Required work
Among the lines below, a stretch begins at the one with "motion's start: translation" and ends at the one with "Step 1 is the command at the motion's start". Repeat that stretch exactly, ends included.

Excerpts from a dataset
== Segment start ==

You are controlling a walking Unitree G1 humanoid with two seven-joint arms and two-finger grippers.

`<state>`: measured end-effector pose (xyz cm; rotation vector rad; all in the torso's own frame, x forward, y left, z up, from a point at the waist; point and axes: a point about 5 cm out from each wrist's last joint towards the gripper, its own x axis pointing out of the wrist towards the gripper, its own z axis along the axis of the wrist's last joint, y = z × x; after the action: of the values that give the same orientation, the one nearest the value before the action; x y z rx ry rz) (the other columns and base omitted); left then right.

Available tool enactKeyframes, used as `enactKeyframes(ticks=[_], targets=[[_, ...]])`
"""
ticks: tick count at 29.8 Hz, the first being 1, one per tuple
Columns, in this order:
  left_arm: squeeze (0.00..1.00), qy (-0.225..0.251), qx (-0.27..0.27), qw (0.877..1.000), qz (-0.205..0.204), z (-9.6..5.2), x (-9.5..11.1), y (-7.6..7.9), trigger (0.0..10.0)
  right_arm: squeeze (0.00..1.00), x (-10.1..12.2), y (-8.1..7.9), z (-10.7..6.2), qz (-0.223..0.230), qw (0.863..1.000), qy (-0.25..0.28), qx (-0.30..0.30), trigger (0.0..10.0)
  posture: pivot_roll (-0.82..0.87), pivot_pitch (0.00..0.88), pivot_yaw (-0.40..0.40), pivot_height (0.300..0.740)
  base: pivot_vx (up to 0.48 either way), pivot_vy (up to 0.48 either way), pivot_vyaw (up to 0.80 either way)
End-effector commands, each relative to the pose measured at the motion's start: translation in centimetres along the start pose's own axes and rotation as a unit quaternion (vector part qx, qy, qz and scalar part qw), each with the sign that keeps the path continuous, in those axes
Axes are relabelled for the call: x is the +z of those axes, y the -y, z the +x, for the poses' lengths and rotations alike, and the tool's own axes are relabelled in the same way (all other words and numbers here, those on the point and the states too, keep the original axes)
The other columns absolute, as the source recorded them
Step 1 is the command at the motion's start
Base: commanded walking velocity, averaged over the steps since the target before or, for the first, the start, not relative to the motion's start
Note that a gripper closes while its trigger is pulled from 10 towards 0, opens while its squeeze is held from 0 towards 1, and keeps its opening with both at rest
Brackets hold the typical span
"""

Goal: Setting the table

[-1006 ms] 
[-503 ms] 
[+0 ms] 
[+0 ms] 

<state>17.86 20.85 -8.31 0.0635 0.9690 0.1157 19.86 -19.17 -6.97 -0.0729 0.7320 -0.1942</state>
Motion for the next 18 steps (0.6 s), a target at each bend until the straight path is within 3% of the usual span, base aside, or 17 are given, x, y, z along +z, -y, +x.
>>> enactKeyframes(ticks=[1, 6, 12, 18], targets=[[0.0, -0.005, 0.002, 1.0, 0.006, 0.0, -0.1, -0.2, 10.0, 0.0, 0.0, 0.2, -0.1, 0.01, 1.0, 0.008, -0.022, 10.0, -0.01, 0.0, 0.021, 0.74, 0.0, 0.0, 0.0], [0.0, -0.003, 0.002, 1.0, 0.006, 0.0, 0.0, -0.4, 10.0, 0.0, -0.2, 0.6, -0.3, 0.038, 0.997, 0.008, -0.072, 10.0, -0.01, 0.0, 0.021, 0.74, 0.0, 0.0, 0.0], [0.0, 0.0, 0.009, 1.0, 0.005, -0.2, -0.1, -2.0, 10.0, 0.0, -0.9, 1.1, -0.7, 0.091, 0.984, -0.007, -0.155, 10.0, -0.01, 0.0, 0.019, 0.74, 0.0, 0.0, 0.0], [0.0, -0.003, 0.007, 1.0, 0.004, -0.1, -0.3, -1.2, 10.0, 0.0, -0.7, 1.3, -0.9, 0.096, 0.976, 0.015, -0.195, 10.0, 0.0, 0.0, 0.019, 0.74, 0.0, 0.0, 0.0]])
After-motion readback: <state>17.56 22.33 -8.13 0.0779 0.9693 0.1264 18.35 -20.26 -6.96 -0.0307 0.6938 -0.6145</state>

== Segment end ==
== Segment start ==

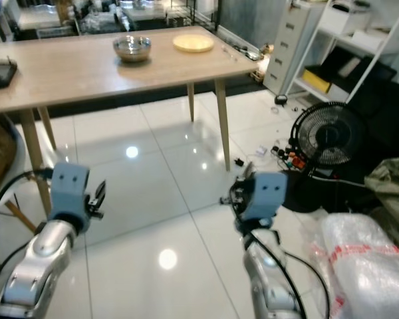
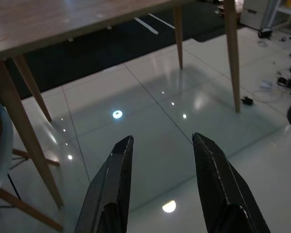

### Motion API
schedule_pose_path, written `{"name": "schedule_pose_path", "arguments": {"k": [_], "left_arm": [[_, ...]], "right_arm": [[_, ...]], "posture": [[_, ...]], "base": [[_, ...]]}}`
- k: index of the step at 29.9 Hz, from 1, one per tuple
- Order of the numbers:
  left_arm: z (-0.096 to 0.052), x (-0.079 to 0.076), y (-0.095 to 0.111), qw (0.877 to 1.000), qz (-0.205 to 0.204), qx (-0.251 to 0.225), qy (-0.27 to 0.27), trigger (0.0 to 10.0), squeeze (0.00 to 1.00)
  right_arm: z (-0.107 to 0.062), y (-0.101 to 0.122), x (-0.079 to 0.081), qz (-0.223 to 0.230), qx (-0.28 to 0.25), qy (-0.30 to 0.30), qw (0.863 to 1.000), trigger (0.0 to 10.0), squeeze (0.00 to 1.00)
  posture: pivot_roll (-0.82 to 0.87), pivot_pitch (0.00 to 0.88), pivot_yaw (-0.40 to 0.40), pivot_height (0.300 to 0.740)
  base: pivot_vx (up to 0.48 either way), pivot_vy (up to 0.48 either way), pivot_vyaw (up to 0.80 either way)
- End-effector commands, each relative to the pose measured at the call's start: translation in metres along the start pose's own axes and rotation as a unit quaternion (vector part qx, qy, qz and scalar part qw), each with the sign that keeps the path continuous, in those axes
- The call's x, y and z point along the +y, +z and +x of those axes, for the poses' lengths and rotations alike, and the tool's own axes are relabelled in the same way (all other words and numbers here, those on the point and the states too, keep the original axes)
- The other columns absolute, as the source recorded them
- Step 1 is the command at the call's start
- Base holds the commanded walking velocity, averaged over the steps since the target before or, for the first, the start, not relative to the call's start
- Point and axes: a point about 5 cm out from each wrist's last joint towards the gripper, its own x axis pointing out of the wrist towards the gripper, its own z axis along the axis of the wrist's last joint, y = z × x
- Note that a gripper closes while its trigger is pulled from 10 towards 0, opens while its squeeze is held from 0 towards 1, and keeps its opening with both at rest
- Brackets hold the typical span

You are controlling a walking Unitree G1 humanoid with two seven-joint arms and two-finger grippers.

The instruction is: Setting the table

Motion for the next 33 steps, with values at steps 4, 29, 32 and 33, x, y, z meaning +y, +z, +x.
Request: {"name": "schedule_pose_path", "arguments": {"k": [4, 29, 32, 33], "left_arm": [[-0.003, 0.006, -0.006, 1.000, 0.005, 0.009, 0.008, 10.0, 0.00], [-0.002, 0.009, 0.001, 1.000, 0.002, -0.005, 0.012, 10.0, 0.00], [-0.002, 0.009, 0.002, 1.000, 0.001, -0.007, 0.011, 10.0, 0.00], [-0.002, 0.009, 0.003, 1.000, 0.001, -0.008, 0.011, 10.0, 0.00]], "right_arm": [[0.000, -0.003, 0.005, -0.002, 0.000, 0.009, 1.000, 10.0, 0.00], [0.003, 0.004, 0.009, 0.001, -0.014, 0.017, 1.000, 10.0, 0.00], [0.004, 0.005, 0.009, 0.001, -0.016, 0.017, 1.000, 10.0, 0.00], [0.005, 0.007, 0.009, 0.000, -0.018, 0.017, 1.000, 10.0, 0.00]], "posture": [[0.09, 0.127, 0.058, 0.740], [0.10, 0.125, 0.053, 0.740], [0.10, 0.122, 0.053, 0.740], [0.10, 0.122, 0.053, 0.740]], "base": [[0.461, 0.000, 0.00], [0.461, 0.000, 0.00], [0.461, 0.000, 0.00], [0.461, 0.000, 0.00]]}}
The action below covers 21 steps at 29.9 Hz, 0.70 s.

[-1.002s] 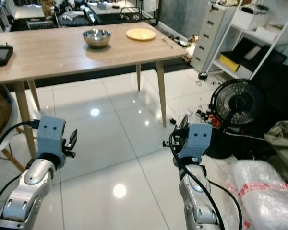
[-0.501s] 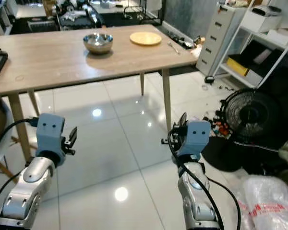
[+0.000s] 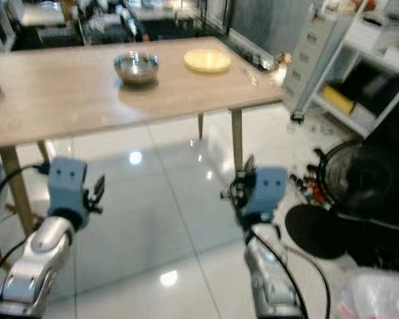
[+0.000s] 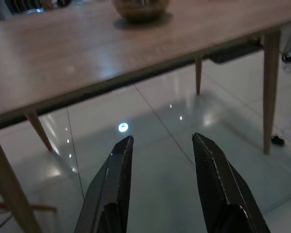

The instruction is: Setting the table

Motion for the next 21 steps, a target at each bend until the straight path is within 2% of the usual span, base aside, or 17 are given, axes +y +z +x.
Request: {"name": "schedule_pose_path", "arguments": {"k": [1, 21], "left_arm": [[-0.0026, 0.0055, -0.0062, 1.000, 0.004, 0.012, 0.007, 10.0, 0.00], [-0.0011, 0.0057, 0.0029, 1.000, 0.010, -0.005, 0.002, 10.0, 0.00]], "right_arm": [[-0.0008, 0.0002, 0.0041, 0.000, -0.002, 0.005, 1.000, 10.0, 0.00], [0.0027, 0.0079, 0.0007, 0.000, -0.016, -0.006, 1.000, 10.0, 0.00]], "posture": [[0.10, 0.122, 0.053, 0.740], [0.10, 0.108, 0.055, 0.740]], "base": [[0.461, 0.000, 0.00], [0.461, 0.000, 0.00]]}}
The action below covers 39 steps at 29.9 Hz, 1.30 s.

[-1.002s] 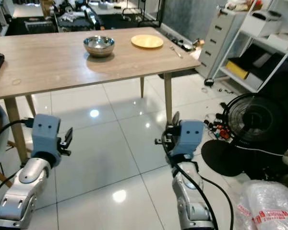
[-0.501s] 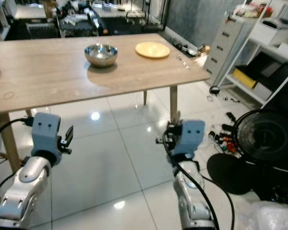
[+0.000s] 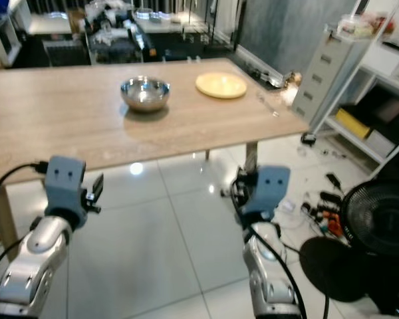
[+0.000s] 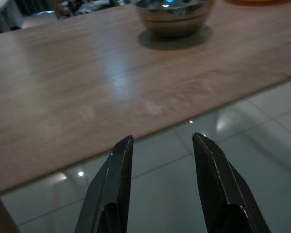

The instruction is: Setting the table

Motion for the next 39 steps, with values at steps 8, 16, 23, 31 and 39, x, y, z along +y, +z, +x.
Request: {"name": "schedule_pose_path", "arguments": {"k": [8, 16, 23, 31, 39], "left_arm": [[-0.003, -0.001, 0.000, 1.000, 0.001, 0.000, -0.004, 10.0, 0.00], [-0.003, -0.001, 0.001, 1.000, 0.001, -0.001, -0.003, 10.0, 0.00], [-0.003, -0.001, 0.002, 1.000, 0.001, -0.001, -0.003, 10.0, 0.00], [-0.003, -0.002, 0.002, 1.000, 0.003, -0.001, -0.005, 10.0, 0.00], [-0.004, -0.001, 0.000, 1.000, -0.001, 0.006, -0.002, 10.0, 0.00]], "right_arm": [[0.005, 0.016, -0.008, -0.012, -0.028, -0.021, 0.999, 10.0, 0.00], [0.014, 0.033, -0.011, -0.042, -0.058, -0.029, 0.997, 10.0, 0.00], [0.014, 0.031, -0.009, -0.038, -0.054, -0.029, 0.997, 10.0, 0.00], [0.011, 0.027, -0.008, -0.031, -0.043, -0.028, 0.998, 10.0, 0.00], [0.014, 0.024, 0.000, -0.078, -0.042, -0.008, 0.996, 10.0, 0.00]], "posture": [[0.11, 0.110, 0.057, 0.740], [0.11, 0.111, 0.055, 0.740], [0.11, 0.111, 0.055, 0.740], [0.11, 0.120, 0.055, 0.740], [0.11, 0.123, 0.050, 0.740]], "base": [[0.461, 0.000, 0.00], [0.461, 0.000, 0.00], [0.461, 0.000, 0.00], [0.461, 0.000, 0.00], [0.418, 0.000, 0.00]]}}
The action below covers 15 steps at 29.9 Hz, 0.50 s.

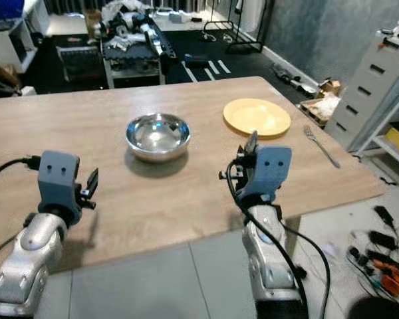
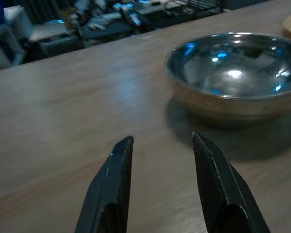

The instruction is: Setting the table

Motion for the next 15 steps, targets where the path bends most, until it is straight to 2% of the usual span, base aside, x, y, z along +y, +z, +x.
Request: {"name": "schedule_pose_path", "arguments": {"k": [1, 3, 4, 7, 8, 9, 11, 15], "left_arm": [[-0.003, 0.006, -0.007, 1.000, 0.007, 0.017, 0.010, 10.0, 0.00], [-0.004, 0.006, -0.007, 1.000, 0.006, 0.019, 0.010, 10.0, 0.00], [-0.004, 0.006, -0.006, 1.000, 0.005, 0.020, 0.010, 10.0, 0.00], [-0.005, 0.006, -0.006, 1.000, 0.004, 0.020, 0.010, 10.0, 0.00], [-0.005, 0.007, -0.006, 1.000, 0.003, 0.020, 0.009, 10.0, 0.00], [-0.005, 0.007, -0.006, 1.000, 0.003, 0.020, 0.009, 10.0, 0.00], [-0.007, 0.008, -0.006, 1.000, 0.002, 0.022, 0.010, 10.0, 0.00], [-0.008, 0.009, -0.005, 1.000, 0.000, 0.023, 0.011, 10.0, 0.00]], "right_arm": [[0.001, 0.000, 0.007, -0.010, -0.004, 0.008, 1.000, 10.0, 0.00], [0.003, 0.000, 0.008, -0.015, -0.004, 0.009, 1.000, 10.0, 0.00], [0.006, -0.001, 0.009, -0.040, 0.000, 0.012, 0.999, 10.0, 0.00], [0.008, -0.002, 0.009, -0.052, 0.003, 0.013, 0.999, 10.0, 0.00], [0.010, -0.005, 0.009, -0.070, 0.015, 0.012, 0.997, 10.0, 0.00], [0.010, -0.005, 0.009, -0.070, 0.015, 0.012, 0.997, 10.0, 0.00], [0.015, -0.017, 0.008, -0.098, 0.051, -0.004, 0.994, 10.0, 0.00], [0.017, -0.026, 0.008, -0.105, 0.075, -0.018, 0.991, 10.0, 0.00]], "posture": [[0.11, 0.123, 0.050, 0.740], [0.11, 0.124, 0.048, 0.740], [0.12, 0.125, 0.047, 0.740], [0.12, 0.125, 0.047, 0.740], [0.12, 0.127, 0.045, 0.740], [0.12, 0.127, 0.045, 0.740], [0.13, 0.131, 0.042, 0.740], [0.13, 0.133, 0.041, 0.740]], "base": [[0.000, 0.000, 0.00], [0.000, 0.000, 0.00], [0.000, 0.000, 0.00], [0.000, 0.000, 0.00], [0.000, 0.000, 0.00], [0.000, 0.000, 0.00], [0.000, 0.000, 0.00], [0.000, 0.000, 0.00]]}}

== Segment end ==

Your response
End-effector commands, each relative to the pose measured at the motion's start: translation in centimetres along the start pose's own axes and rotation as a unit quaternion (vector part qx, qy, qz and scalar part qw), each with the sign that keeps the path continuous, in those axes
Axes are relabelled for the call: x is the +z of those axes, y the -y, z the +x, for the poses' lengths and rotations alike, and the tool's own axes are relabelled in the same way (all other words and numbers here, those on the point and the states too, keep the original axes)
The other columns absolute, as the source recorded them
Step 1 is the command at the motion's start

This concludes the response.